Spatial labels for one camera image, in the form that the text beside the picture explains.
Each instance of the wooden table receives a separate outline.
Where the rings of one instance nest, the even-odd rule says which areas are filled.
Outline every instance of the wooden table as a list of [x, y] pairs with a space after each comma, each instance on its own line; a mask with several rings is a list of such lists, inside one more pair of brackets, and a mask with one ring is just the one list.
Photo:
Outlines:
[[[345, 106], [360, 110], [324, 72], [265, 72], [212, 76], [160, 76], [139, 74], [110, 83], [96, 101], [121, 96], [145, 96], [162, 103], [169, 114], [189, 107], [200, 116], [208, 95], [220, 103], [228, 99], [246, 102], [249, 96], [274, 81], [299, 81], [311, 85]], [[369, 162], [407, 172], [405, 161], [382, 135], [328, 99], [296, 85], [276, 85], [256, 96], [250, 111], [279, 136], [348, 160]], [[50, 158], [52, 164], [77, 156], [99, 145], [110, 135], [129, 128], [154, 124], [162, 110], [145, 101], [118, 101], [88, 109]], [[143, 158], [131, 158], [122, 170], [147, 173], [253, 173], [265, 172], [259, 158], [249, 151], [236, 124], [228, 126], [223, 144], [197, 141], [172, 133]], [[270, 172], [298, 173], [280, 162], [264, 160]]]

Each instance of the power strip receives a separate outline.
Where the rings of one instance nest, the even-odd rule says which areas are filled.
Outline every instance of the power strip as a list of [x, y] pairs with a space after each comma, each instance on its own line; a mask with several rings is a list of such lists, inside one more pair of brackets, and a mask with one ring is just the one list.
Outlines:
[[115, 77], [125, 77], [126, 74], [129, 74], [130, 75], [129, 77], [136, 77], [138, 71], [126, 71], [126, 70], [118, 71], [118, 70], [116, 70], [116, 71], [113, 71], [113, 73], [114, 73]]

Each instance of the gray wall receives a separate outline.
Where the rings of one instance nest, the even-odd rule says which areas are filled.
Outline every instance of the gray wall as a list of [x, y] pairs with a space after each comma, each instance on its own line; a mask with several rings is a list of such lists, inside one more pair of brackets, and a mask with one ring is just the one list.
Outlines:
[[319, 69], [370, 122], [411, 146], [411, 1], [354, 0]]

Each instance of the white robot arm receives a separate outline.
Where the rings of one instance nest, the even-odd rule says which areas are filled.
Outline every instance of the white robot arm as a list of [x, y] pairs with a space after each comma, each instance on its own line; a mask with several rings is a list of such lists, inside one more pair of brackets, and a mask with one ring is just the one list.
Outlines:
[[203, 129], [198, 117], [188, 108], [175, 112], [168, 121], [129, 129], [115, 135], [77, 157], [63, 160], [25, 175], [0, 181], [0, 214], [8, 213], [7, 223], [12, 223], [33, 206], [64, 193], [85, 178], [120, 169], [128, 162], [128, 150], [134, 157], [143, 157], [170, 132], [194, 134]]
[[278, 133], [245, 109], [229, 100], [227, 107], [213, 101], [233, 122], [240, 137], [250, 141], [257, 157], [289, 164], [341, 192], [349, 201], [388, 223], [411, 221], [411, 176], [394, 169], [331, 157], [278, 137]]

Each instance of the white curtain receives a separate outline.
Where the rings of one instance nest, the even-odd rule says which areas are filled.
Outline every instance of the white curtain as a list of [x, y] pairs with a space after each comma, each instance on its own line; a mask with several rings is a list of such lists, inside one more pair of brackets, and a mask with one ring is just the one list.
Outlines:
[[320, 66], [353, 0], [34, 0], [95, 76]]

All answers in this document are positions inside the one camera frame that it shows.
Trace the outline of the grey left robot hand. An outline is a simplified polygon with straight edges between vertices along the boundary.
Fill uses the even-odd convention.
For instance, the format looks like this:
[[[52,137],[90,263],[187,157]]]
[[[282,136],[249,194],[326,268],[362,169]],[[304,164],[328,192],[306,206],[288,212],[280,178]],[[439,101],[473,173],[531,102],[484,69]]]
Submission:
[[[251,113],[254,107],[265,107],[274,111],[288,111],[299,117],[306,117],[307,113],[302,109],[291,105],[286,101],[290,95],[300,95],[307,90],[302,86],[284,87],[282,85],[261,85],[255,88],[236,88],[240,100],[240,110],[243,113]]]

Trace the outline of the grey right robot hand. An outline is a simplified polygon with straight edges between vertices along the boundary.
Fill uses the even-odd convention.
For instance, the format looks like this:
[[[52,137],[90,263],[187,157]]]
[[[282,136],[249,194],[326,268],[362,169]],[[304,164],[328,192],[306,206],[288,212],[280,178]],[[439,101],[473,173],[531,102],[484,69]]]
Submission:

Task details » All of the entries above should be output exactly as they are.

Task answer »
Spatial labels for one camera image, in the form that the text beside the picture explains.
Each instance of the wooden table receives a separate outline.
Where the rings of one instance nest, the even-odd rule says which areas are filled.
Outline every instance of the wooden table as a list of [x, y] pairs with a space after each comma, each instance on its own line; a mask with several rings is a list of such lists, inside one more pair of brackets, and a mask with one ring is just the one list.
Photo:
Outlines:
[[[345, 106], [360, 110], [324, 72], [265, 72], [212, 76], [160, 76], [139, 74], [110, 83], [96, 101], [121, 96], [145, 96], [162, 103], [169, 114], [189, 107], [200, 116], [208, 95], [220, 103], [228, 99], [246, 102], [249, 96], [274, 81], [299, 81], [311, 85]], [[369, 162], [407, 172], [405, 161], [382, 135], [328, 99], [296, 85], [276, 85], [256, 96], [250, 111], [279, 136], [348, 160]], [[50, 158], [52, 164], [77, 156], [99, 145], [110, 135], [129, 128], [154, 124], [162, 110], [145, 101], [118, 101], [88, 109]], [[143, 158], [131, 158], [122, 170], [147, 173], [253, 173], [265, 172], [259, 158], [249, 151], [236, 124], [228, 126], [223, 144], [197, 141], [172, 133]], [[270, 172], [298, 173], [280, 162], [264, 160]]]

Each instance of the power strip receives a separate outline.
Where the rings of one instance nest, the even-odd rule says which areas are filled.
Outline every instance of the power strip as a list of [x, y] pairs with a space after each comma, each instance on its own line; a mask with several rings is a list of such lists, inside one more pair of brackets, and a mask with one ring is just the one list.
Outlines:
[[115, 77], [125, 77], [126, 74], [129, 74], [130, 75], [129, 77], [136, 77], [138, 71], [126, 71], [126, 70], [118, 71], [118, 70], [116, 70], [116, 71], [113, 71], [113, 73], [114, 73]]

Each instance of the gray wall receives a separate outline.
Where the rings of one instance nest, the even-odd rule says which areas are filled.
Outline every instance of the gray wall as a list of [x, y] pairs with a space after each comma, each instance on its own line; a mask with several rings is a list of such lists, inside one more pair of brackets, and a mask with one ring is just the one list.
Outlines:
[[319, 69], [370, 122], [411, 146], [411, 1], [354, 0]]

Each instance of the white robot arm receives a separate outline.
Where the rings of one instance nest, the even-odd rule says which areas are filled.
Outline every instance of the white robot arm as a list of [x, y] pairs with a space after each comma, each instance on its own line; a mask with several rings is a list of such lists, inside one more pair of brackets, and a mask with one ring is just the one list.
Outlines:
[[203, 129], [198, 117], [188, 108], [175, 112], [168, 121], [129, 129], [115, 135], [77, 157], [63, 160], [25, 175], [0, 181], [0, 214], [8, 213], [7, 223], [12, 223], [33, 206], [64, 193], [85, 178], [120, 169], [128, 162], [128, 150], [134, 157], [143, 157], [170, 132], [194, 134]]
[[278, 133], [245, 109], [229, 100], [227, 107], [213, 101], [233, 122], [240, 137], [250, 141], [257, 157], [289, 164], [341, 192], [349, 201], [388, 223], [411, 221], [411, 176], [394, 169], [331, 157], [278, 137]]

Each instance of the white curtain receives a separate outline.
Where the rings of one instance nest, the even-odd rule says which areas are filled.
Outline every instance of the white curtain as a list of [x, y] pairs with a space after each comma, each instance on its own line; a mask with several rings is a list of such lists, inside one more pair of brackets, and a mask with one ring is just the one list.
Outlines:
[[320, 66], [353, 0], [34, 0], [95, 76]]

All answers in this document are positions inside the one camera frame that it shows.
Trace the outline of the grey left robot hand. An outline is a simplified polygon with straight edges between vertices along the boundary.
Fill uses the even-odd convention.
For instance, the format looks like this:
[[[52,137],[90,263],[187,157]]]
[[[282,136],[249,194],[326,268],[362,169]],[[304,164],[328,192],[306,206],[288,212],[280,178]],[[439,101],[473,173],[531,102],[484,69]]]
Submission:
[[[251,113],[254,107],[265,107],[274,111],[288,111],[299,117],[306,117],[307,113],[302,109],[291,105],[286,101],[290,95],[300,95],[307,90],[302,86],[284,87],[282,85],[261,85],[255,88],[236,88],[240,100],[240,110],[243,113]]]

Trace the outline of the grey right robot hand. An outline is a simplified polygon with straight edges between vertices along the boundary.
Fill uses the even-odd convention.
For instance, the format looks like this:
[[[52,137],[90,263],[187,157]]]
[[[282,136],[249,194],[326,268],[362,169]],[[304,164],[328,192],[306,206],[288,212],[280,178]],[[439,101],[473,173],[531,102],[484,69]]]
Submission:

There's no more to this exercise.